Untuk sukses merengkuh obsesi, membutuhkan perhitungan yang baik; memahami kekuatan, mengerti kelemahan, melihat peluang dan sadar akan tantangan. Tidak ada pelaku bisnis yang sukses tanpa perhitungan yang tepat. Tidak ada praktisi politik yang berhasil tanpa kalkulasi yang jitu. Jejak kreadibilitas seorang pemimpin publik bisa terbaca dari kemampuannya menghitung arena kepemimpinannya.
Itulah hidup, selalu terpaut dengan perhitungan atau kuantifikasi: umur anda berapa? Berapa rumahnya? Seberapa sering berlibur? Berapa kali umrah? Sudah berapa kali tamat bacaan Qur’annya? Sisi dunia dan akhirat kehidupan selalu dikitari oleh perhitungan. Bahkan kunci keselamatan di hari kemudian dari hasil perhitungan (hisab).
Orang yang pintar menghitung itulah yang mampu memelihara optimisme hidupnya.
Namun banyak orang dalam hidup ini hanya takjub pada hitungan penambahan, pekerjaanya menghitung terus, menghitung apa yang bukan miliknya dan menghitung yang sudah bukan haknya. Bahkan ketika muncul keinginan untuk memberi, dia terjebak dengan hitungan untung rugi.
Dia lupa bahwa ada pelajaran lain yang lebih menakjubkan, hitungan pembagian. Dia lupa bahwa berbagi itu bisa menambah hitungan baru untuk dirinya, karena dia tidak sadar betapa berbagi itu memiliki hukum pantulan, seperti melempar bola ke tembok, dan bola itu terpantul kembali pada dirinya.

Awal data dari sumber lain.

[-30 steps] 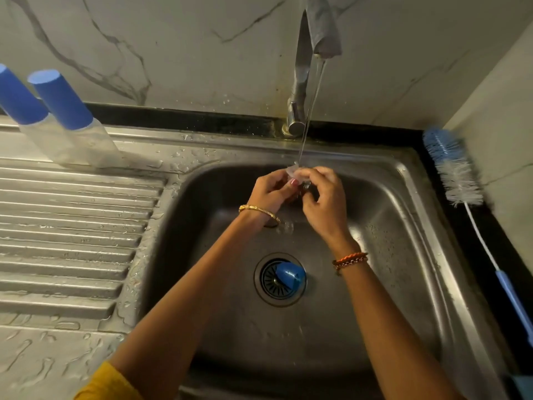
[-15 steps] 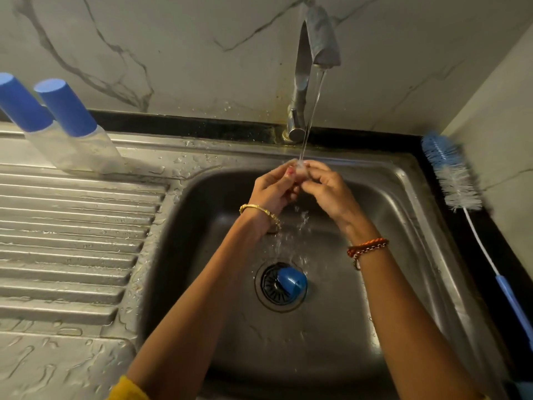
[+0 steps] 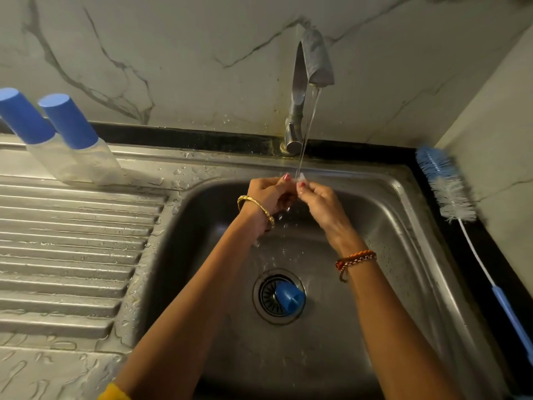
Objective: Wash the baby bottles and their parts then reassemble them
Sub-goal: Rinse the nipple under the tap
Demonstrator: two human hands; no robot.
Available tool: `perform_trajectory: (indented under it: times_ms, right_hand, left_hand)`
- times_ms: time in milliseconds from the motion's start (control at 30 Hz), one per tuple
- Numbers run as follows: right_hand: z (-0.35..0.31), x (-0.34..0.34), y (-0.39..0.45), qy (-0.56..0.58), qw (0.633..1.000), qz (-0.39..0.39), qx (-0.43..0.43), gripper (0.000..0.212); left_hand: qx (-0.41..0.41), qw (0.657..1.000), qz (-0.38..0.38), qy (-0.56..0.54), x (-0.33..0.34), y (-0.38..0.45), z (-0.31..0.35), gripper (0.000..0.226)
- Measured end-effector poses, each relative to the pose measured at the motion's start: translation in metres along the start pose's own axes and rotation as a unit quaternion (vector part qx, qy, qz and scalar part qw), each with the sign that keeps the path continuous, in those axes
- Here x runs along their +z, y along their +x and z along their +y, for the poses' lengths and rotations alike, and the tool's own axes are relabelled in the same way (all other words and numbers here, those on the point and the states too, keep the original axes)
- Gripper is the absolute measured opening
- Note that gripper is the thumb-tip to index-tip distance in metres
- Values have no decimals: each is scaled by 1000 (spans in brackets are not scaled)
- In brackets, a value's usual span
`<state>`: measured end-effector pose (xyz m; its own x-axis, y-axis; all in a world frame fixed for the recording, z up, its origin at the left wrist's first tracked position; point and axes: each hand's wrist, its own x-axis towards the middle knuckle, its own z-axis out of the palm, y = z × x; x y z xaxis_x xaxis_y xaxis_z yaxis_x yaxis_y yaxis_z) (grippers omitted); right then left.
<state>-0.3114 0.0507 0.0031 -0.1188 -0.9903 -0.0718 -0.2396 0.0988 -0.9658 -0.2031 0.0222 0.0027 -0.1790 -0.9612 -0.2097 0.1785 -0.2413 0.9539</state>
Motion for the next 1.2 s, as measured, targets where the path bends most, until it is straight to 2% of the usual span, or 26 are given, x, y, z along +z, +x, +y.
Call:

Masih ingat cerita guru dan murid tentang pelajaran berbagi? Gurunya bertanya, 4 dibagi 2 berapa? Muridnya diam saja. Gurunya mengulangi lagi, kamu punya 4 mangga, kamu bagi 2 ke temanmu, tinggal berapa manggamu? Muridnya bertanya balik, Itu mangga ranum atau masih mentah Bu Guru, karena kalau mangga ranum saya tidak mau bagi.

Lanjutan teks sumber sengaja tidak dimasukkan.